EventGraD: Event-Triggered Communication in Parallel Machine Learning
This addresses communication bottlenecks in parallel ML systems, though it appears incremental as it modifies existing SGD approaches.
The paper tackles communication overhead in parallel machine learning by proposing EventGraD, an event-triggered communication algorithm for stochastic gradient descent that reduces communication load by up to 60% while maintaining accuracy on CIFAR-10 dataset training.
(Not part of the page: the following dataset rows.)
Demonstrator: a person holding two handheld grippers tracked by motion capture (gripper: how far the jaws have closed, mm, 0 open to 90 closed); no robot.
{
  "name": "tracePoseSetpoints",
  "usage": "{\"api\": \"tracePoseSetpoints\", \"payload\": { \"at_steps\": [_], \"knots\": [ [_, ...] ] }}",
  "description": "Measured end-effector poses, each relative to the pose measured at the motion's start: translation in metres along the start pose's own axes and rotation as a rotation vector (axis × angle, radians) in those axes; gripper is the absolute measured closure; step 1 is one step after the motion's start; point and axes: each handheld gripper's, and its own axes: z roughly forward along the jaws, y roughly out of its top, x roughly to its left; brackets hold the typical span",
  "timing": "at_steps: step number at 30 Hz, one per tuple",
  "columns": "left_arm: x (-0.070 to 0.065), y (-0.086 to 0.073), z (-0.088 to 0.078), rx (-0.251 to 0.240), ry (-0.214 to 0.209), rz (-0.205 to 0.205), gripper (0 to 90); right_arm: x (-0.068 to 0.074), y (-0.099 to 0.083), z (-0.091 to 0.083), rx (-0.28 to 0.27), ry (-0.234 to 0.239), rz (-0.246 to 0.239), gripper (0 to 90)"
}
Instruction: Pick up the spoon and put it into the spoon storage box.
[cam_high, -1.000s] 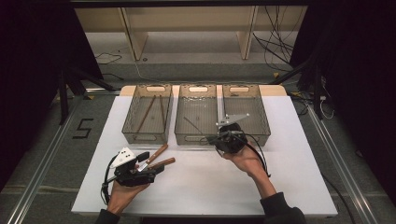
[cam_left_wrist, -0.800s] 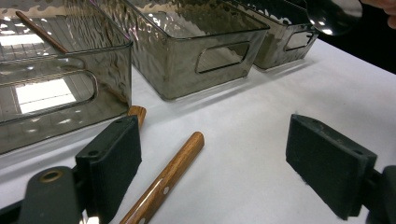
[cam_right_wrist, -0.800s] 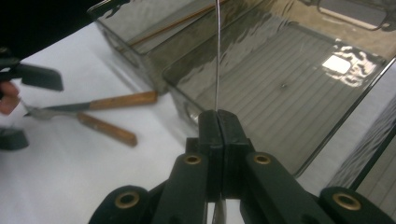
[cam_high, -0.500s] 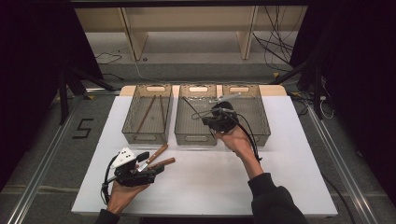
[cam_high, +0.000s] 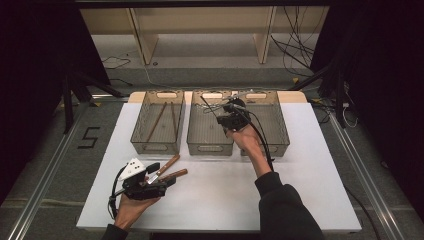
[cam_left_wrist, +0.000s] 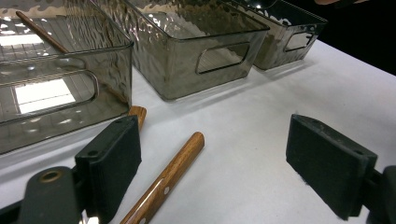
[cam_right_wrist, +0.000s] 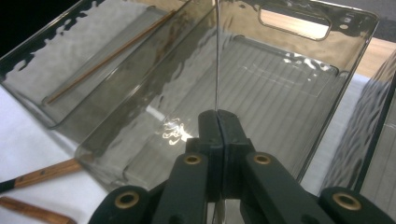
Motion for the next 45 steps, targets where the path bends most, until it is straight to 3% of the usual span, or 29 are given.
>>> {"api": "tracePoseSetpoints", "payload": {
  "at_steps": [15, 31, 34, 45],
  "knots": [
    [0.001, 0.000, 0.000, -0.002, 0.000, 0.003, 17.7, -0.004, -0.001, 0.022, 0.038, -0.042, 0.028, 90.0],
    [0.001, 0.000, 0.000, 0.001, 0.000, 0.005, 17.8, -0.001, -0.005, 0.037, 0.070, -0.062, 0.019, 88.8],
    [0.001, 0.000, 0.000, 0.003, 0.000, 0.002, 17.7, 0.000, -0.005, 0.038, 0.065, -0.037, 0.029, 70.7],
    [0.001, 0.000, 0.000, 0.007, 0.003, 0.001, 17.7, 0.003, -0.001, 0.018, 0.011, 0.031, -0.006, 56.4]
  ]
}}
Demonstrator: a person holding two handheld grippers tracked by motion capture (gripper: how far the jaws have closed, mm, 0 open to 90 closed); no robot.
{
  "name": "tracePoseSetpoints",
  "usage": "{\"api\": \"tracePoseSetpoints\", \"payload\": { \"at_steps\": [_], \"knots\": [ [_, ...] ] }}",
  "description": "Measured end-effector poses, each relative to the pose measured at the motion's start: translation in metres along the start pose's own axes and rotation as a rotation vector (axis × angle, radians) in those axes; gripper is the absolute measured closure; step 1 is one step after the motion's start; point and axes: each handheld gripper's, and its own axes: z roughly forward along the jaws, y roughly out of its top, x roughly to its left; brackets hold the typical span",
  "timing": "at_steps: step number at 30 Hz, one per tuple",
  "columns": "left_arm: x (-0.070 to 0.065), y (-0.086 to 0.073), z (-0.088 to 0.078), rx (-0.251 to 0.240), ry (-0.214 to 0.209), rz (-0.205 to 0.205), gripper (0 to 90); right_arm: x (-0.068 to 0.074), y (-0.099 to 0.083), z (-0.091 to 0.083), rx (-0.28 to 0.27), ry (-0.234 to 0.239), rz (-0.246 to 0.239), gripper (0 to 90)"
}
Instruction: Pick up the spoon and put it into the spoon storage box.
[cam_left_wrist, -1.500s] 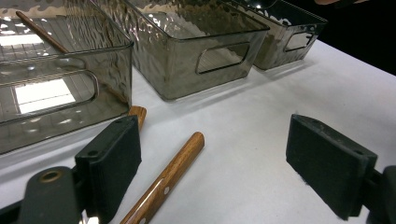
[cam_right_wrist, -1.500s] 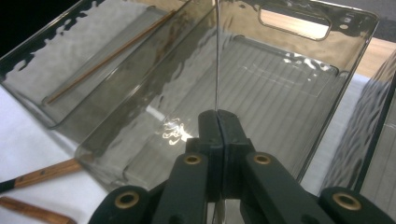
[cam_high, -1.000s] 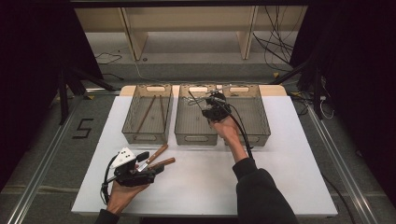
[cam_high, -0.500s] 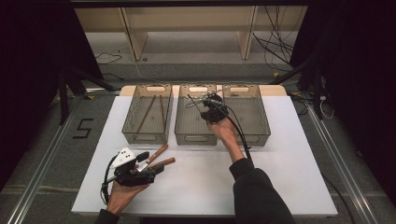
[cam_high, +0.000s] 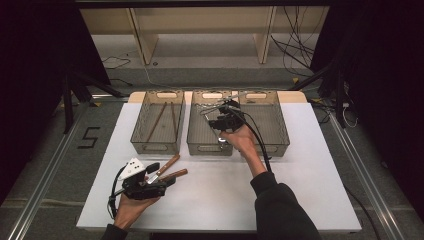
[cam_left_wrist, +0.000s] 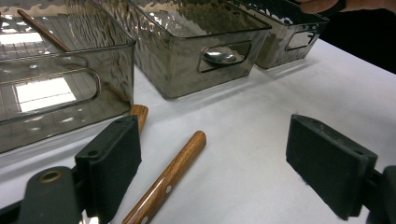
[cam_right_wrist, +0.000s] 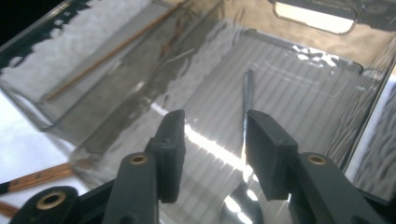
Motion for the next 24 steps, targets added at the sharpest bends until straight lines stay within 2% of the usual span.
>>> {"api": "tracePoseSetpoints", "payload": {
  "at_steps": [13, 24],
  "knots": [
    [0.002, 0.000, -0.001, 0.006, 0.005, -0.002, 17.7, 0.019, -0.004, -0.029, -0.065, 0.074, -0.065, 46.0],
    [0.005, 0.001, -0.002, 0.007, 0.013, -0.009, 17.7, 0.025, -0.022, -0.051, -0.111, 0.110, -0.075, 39.6]
  ]
}}
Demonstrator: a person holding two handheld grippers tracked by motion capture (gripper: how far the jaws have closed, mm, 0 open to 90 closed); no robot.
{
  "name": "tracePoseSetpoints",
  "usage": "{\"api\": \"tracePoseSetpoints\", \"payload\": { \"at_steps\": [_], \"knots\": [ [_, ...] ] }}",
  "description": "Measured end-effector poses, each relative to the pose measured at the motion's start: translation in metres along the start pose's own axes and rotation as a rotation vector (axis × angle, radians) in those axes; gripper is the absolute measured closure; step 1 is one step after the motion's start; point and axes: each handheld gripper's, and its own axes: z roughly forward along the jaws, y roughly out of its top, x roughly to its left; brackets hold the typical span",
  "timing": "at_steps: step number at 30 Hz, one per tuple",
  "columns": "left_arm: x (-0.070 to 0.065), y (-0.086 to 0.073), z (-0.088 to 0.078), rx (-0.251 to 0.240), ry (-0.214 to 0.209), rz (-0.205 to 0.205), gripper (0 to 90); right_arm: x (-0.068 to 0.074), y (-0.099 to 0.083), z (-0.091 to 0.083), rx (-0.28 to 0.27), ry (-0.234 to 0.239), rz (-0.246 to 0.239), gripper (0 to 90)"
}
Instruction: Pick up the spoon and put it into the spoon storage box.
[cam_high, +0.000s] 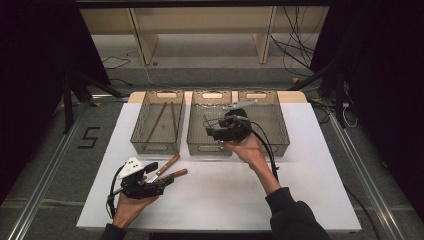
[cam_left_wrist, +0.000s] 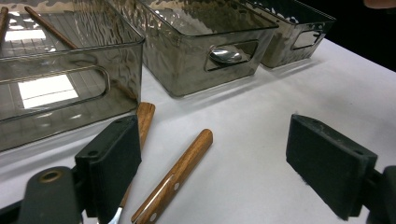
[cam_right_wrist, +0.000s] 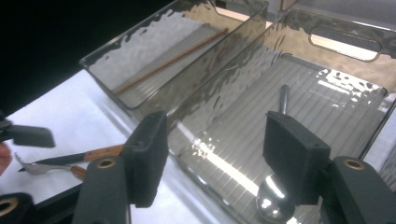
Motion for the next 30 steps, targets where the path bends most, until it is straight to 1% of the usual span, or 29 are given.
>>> {"api": "tracePoseSetpoints", "payload": {
  "at_steps": [4, 5, 7, 10, 15, 20, 24, 26, 30],
  "knots": [
    [0.005, 0.003, -0.003, 0.000, 0.013, 0.000, 17.7, 0.005, -0.009, -0.012, -0.019, 0.013, -0.015, 37.5],
    [0.006, 0.004, -0.005, -0.002, 0.014, -0.006, 17.7, 0.007, -0.013, -0.015, -0.024, 0.017, -0.021, 37.2],
    [0.009, 0.007, -0.008, 0.004, 0.022, 0.001, 17.7, 0.009, -0.020, -0.022, -0.028, 0.023, -0.034, 36.5],
    [0.013, 0.012, -0.011, 0.014, 0.026, -0.009, 17.6, 0.011, -0.033, -0.031, -0.034, 0.033, -0.041, 35.8],
    [0.020, 0.017, -0.012, 0.086, 0.042, -0.001, 17.7, 0.010, -0.058, -0.042, -0.034, 0.045, -0.034, 35.1],
    [0.025, 0.018, -0.011, 0.138, 0.055, -0.012, 17.9, 0.009, -0.082, -0.050, -0.024, 0.051, -0.022, 34.4],
    [0.026, 0.020, -0.010, 0.176, 0.052, 0.002, 18.6, 0.012, -0.095, -0.058, -0.024, 0.053, -0.032, 33.6],
    [0.025, 0.021, -0.009, 0.186, 0.047, 0.008, 19.2, 0.013, -0.101, -0.062, -0.026, 0.061, -0.031, 33.1],
    [0.022, 0.021, -0.005, 0.227, 0.031, 0.038, 19.9, 0.015, -0.115, -0.069, -0.038, 0.066, -0.028, 32.0]
  ]
}}
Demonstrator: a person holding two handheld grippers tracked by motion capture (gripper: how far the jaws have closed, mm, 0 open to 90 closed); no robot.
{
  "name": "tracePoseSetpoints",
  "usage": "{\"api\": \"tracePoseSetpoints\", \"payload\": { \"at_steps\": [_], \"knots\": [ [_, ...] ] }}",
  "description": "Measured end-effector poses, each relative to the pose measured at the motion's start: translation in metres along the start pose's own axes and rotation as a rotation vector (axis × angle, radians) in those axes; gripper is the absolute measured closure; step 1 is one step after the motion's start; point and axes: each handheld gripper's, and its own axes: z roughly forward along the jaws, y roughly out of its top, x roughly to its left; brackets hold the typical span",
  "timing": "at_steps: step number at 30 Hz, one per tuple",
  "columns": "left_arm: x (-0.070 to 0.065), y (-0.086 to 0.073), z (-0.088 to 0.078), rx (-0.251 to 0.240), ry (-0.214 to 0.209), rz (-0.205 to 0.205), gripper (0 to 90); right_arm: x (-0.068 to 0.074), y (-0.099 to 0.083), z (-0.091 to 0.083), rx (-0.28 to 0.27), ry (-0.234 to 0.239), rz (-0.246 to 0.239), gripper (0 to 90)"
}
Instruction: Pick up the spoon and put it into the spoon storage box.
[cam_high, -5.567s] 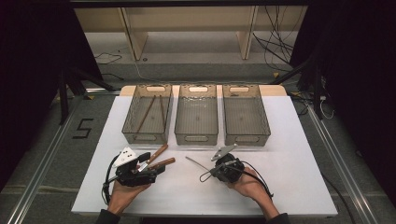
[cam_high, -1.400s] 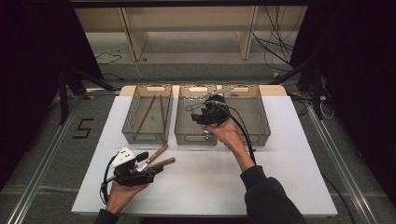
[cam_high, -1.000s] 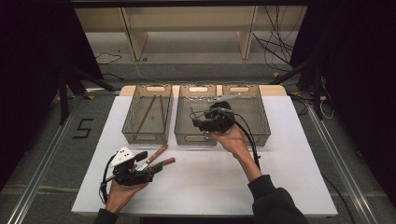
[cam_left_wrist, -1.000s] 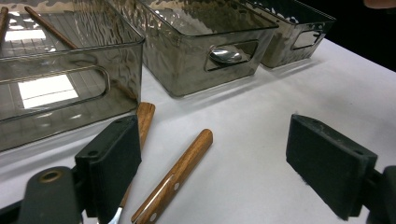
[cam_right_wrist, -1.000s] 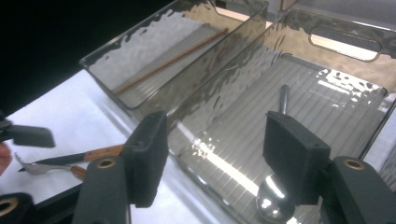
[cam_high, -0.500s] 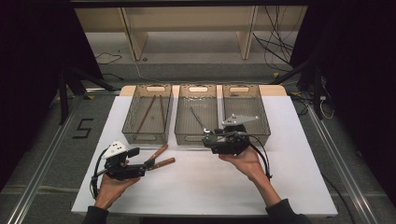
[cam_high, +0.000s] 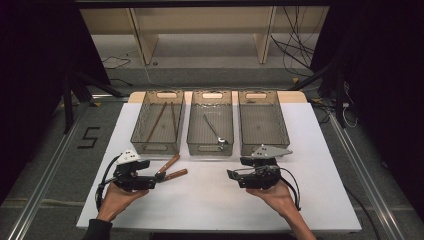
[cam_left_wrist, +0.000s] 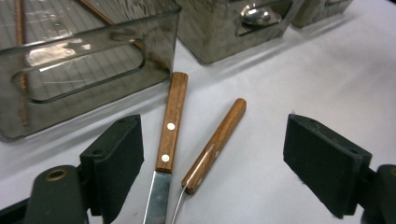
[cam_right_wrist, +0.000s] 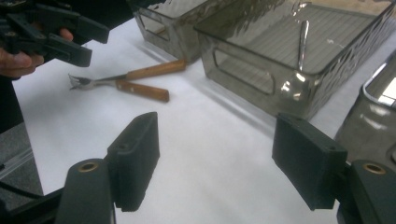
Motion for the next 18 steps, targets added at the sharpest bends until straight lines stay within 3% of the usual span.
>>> {"api": "tracePoseSetpoints", "payload": {
  "at_steps": [9, 13, 18],
  "knots": [
    [-0.004, 0.003, 0.011, 0.085, -0.034, 0.043, 22.1, 0.004, -0.025, -0.013, -0.012, 0.015, 0.021, 30.9],
    [-0.006, 0.005, 0.015, 0.126, -0.037, 0.074, 23.2, 0.003, -0.034, -0.019, -0.028, 0.013, 0.035, 30.5],
    [-0.005, 0.007, 0.020, 0.160, -0.031, 0.083, 24.7, 0.000, -0.043, -0.024, -0.045, 0.011, 0.059, 30.4]
  ]
}}
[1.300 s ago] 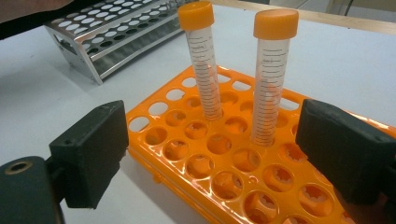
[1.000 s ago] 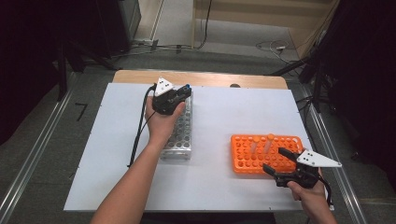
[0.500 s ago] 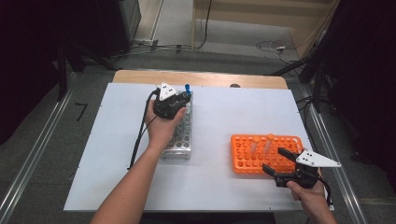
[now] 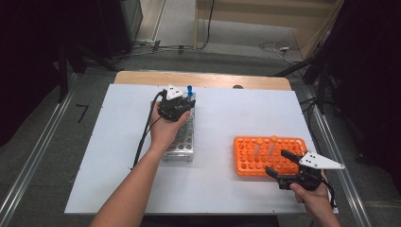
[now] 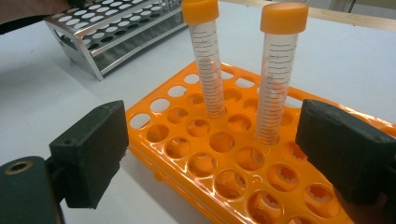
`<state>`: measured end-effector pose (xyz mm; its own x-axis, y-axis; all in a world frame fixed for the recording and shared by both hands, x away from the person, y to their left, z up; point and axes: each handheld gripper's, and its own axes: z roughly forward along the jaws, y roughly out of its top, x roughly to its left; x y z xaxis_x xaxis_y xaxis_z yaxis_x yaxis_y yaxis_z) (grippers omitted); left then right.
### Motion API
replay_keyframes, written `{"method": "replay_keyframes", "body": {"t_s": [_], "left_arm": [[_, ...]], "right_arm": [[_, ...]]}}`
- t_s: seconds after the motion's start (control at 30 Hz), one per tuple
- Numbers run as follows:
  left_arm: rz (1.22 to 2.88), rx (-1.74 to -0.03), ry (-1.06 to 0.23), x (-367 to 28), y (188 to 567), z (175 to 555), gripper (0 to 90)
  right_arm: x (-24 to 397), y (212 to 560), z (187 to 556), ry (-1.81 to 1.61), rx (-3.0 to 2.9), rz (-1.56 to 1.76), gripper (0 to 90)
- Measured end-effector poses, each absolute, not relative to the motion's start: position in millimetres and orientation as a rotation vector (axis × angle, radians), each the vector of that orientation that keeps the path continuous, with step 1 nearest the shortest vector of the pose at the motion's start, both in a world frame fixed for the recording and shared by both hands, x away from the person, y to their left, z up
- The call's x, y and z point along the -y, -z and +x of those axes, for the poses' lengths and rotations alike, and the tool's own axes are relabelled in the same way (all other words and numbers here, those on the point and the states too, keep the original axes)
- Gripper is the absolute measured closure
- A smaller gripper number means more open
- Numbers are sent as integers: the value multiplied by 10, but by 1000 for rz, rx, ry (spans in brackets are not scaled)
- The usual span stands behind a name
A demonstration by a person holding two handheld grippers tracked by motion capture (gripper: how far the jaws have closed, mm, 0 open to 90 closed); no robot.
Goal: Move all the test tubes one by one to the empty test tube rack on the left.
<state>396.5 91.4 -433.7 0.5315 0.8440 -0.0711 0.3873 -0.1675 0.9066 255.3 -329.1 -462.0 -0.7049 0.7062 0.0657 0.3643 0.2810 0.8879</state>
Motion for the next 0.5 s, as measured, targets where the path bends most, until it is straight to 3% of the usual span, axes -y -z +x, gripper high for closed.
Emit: {"method": "replay_keyframes", "body": {"t_s": [0.27, 0.5], "left_arm": [[1761, -1030, -503, -958, 4335, 3976, 646], [1736, -1005, -466, -990, 4283, 3919, 482]], "right_arm": [[3289, 4622, 2574, -1398, -2207, 989, 80], [3247, 4624, 2620, -1381, -2191, 1025, 102]]}}
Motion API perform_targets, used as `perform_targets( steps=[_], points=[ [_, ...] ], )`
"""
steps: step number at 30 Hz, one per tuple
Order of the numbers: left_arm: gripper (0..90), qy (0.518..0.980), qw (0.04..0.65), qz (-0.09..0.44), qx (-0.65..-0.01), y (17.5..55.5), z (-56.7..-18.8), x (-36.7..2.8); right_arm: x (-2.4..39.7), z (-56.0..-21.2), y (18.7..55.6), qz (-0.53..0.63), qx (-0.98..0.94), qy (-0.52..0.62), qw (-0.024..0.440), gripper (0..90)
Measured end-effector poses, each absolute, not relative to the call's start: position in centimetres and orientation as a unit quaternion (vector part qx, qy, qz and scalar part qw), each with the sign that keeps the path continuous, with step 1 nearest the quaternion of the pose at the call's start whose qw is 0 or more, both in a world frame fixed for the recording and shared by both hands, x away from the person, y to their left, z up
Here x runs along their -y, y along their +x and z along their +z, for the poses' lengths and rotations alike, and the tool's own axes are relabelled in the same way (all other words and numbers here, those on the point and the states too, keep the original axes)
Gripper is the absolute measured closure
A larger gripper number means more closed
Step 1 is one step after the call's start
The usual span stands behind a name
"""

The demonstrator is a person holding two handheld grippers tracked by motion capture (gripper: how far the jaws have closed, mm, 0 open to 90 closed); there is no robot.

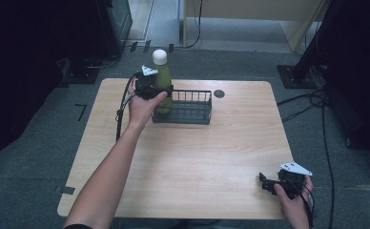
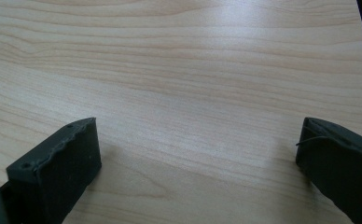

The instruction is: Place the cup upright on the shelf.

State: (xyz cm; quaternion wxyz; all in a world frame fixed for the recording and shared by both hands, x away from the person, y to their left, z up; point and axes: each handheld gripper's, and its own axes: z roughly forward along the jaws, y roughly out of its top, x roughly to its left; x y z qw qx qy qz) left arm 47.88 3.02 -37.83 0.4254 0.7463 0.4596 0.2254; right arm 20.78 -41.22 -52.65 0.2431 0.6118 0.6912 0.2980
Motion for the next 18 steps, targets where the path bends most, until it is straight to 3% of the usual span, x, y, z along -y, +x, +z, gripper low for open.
perform_targets(
  steps=[18],
  points=[
    [6.2,0.747,0.434,0.212,-0.456,47.1,-36.7,-4.3,41.2,-52.6,20.8,0.298,-0.691,0.612,0.243,0.0]
  ],
)
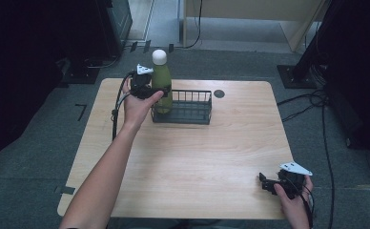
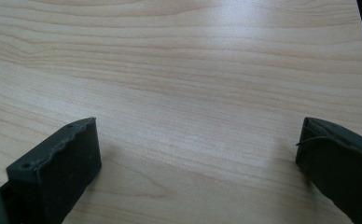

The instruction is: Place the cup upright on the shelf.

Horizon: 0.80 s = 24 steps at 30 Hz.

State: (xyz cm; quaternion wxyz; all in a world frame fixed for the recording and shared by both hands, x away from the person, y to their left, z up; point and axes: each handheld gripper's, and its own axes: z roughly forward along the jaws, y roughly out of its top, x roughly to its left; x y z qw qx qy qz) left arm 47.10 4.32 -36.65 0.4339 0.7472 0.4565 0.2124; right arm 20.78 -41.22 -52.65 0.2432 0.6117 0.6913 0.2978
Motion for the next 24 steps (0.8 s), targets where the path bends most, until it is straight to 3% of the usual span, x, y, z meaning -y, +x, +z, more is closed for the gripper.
perform_targets(
  steps=[24],
  points=[
    [4.1,0.744,0.452,0.208,-0.445,45.0,-35.4,-5.5,41.2,-52.6,20.8,0.298,-0.691,0.612,0.243,0.0]
  ],
)
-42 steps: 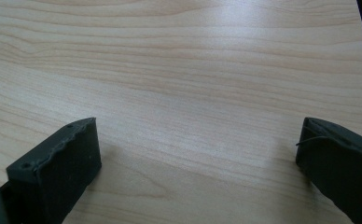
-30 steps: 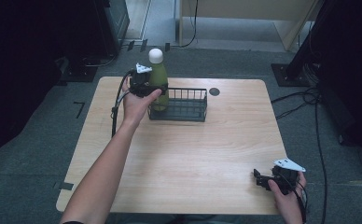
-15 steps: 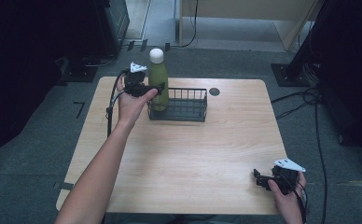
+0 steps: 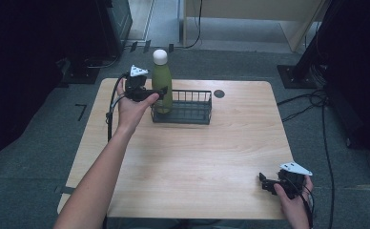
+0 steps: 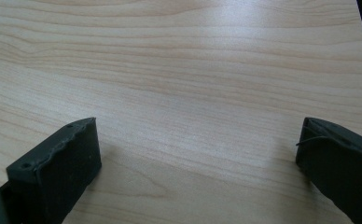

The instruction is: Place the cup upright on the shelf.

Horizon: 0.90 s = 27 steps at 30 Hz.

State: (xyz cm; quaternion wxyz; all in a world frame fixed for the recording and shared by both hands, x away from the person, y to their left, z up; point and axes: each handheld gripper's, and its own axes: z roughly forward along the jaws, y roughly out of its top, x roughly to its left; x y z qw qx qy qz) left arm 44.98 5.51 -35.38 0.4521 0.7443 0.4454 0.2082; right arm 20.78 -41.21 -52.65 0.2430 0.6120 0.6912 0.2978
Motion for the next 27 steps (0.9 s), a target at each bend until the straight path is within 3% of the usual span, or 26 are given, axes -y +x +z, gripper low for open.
perform_targets(
  steps=[27],
  points=[
    [2.9,0.747,0.459,0.203,-0.436,38.1,-37.8,-9.0,41.2,-52.6,20.8,0.298,-0.691,0.612,0.243,0.0]
  ],
)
Communication in parallel systems imposes significant overhead which often turns out to be a bottleneck in parallel machine learning. To relieve some of this overhead, in this paper, we present EventGraD - an algorithm with event-triggered communication for stochastic gradient descent in parallel machine learning. The main idea of this algorithm is to modify the requirement of communication at every iteration in standard implementations of stochastic gradient descent in parallel machine learning to communicating only when necessary at certain iterations. We provide theoretical analysis of convergence of our proposed algorithm. We also implement the proposed algorithm for data-parallel training of a popular residual neural network used for training the CIFAR-10 dataset and show that EventGraD can reduce the communication load by up to 60% while retaining the same level of accuracy. In addition, EventGraD can be combined with other approaches such as Top-K sparsification to decrease communication further while maintaining accuracy.